Deep Learning is capable of modeling complex problems that, in some cases, exceed human performance! With tremendous victories in the deep learning domain, a few great frameworks have emerged, intending to generalize deep learning processes from data pre-processing to model deployment. Though there are countable deep learning frameworks in practice, TensorFlow and PyTorch remain the preferred ones among practitioners and researchers over the years.
This article discusses the fundamentals of deep learning along with hands-on implementation using TensorFlow Keras. Keras is a high-level API adopted into TensorFlow, meant exclusively for deep learning tasks. Let’s dive deeper.
A Neuron or Unit
A neuron is the fundamental building block of deep learning architecture. It is a simple mathematical operator that performs a weighted summation of its inputs. The inputs to a neuron can be either features of an input data point or the outputs of neurons of its previous neural layer. A neuron is also called a unit.
Inputs (X1, X2, X3) are multiplied by corresponding weights (w1, w2, w3) and added together to form the output (y). A bias (b) is necessarily included to represent the complement data that the input data fails to provide to demonstrate the actual pattern. Hence, the output is a linear function of the inputs.
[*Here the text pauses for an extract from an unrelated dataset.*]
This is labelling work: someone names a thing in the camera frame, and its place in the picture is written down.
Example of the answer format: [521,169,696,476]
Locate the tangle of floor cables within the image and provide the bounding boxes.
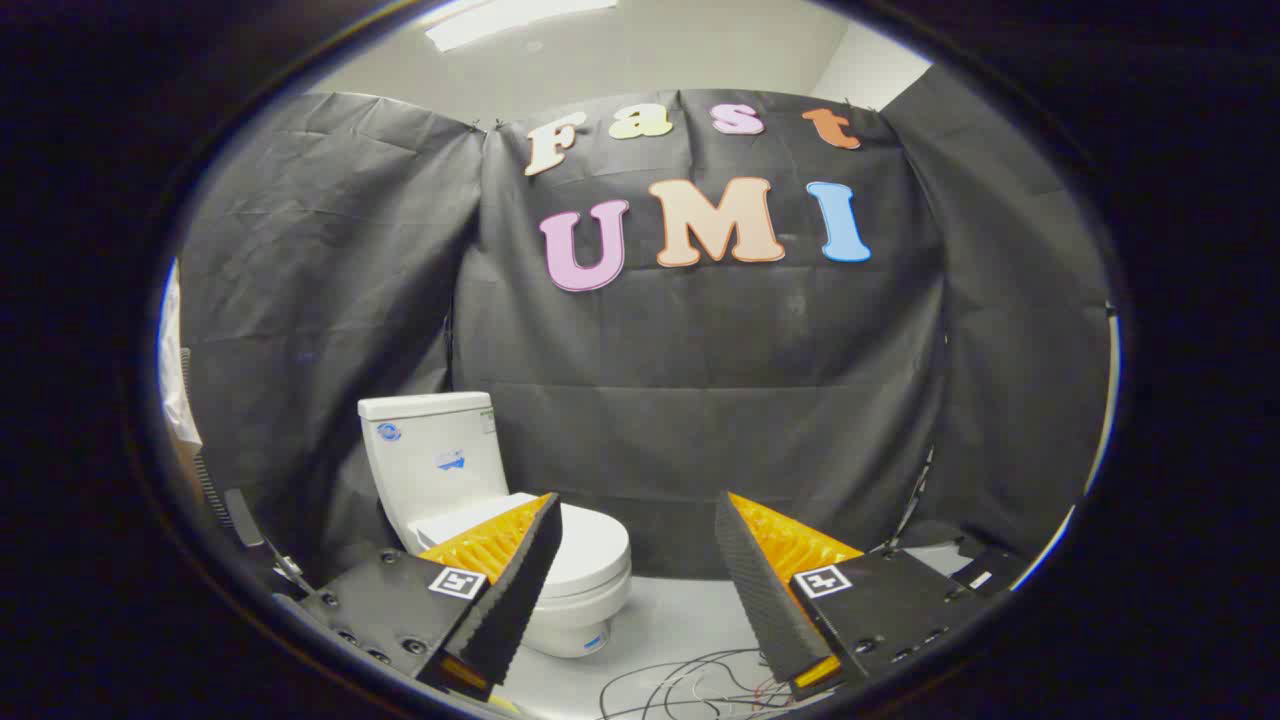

Role of An Activation Function
The output of a neuron is a linear function of its inputs. But the true pattern of data can not be explored just with a linear function. Hence, in most neurons, the linear output obtained by a neuron is transformed with an activation function to obtain a non-linear output.
There are many non-linear activation functions in practical use. However, ReLU, tanh, sigmoid and softmax are the widely used functions. For instance, ReLU, the acronym of Rectified Linear Unit, sets negative values to zero leaving positive values as such.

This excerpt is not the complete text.